▸ **About this task**: In the copy, include no images, and repeat each entry precisely as written.

▸ **Data extracted from a collection**:
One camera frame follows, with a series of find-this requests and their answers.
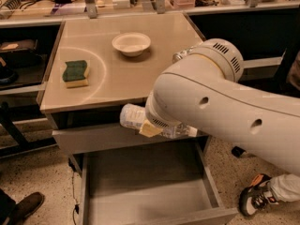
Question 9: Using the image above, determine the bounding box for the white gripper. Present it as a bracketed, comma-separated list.
[139, 92, 181, 138]

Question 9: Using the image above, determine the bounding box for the clear plastic water bottle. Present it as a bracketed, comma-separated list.
[120, 104, 198, 139]

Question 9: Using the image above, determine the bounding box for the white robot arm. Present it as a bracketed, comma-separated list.
[145, 38, 300, 175]

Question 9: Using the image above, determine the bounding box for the closed top drawer front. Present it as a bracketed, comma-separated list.
[52, 122, 210, 156]

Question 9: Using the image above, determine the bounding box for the open middle drawer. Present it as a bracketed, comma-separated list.
[78, 137, 237, 225]

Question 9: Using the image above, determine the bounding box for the grey drawer cabinet with counter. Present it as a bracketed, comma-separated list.
[36, 11, 239, 225]

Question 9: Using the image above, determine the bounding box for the crushed green soda can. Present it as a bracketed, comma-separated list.
[172, 48, 192, 63]

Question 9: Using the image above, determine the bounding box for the white paper bowl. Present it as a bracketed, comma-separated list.
[112, 32, 151, 57]

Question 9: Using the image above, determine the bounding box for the green and yellow sponge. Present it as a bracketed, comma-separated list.
[62, 60, 90, 88]

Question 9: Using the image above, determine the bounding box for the black office chair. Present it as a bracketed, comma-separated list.
[232, 146, 247, 158]

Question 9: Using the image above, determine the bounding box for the black table leg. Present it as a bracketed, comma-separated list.
[0, 102, 55, 158]

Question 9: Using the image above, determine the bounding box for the orange and grey sneaker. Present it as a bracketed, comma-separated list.
[238, 173, 278, 217]

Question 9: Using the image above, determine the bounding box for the brown shoe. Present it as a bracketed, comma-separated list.
[7, 192, 45, 225]

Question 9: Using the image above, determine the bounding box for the black cable on floor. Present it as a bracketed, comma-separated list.
[70, 169, 81, 225]

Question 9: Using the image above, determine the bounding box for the grey metal desk post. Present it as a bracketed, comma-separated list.
[84, 0, 98, 19]

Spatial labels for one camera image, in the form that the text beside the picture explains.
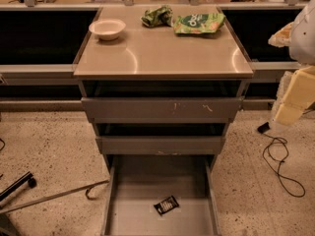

▸ **Solution below**:
One camera frame follows, with a series of find-this requests and their answers.
Question 9: Using the image above, determine the bounding box for the white gripper. Present it as a bracketed, comma-separated list.
[139, 92, 181, 138]

Question 9: Using the image above, determine the bounding box for the clear plastic water bottle. Present it as a bracketed, comma-separated list.
[120, 104, 198, 139]

Question 9: Using the image above, determine the bounding box for the white robot arm. Present it as a bracketed, comma-separated list.
[145, 38, 300, 175]

Question 9: Using the image above, determine the bounding box for the closed top drawer front. Present it as a bracketed, comma-separated list.
[52, 122, 210, 156]

Question 9: Using the image above, determine the bounding box for the open middle drawer. Present it as a bracketed, comma-separated list.
[78, 137, 237, 225]

Question 9: Using the image above, determine the bounding box for the grey drawer cabinet with counter. Present it as a bracketed, comma-separated list.
[36, 11, 239, 225]

Question 9: Using the image above, determine the bounding box for the crushed green soda can. Present it as a bracketed, comma-separated list.
[172, 48, 192, 63]

Question 9: Using the image above, determine the bounding box for the white paper bowl. Present it as a bracketed, comma-separated list.
[112, 32, 151, 57]

Question 9: Using the image above, determine the bounding box for the green and yellow sponge. Present it as a bracketed, comma-separated list.
[62, 60, 90, 88]

Question 9: Using the image above, determine the bounding box for the black office chair. Present it as a bracketed, comma-separated list.
[232, 146, 247, 158]

Question 9: Using the image above, determine the bounding box for the black table leg. Present it as a bracketed, comma-separated list.
[0, 102, 55, 158]

Question 9: Using the image above, determine the bounding box for the orange and grey sneaker. Present it as a bracketed, comma-separated list.
[238, 173, 278, 217]

Question 9: Using the image above, determine the bounding box for the brown shoe. Present it as a bracketed, comma-separated list.
[7, 192, 45, 225]

Question 9: Using the image above, determine the bounding box for the black cable on floor. Present it as a bracketed, comma-separated list.
[70, 169, 81, 225]

Question 9: Using the image above, determine the bounding box for the grey metal desk post. Present it as a bracketed, comma-separated list.
[84, 0, 98, 19]

Spatial labels for one camera image, in the form that the text beside the picture explains.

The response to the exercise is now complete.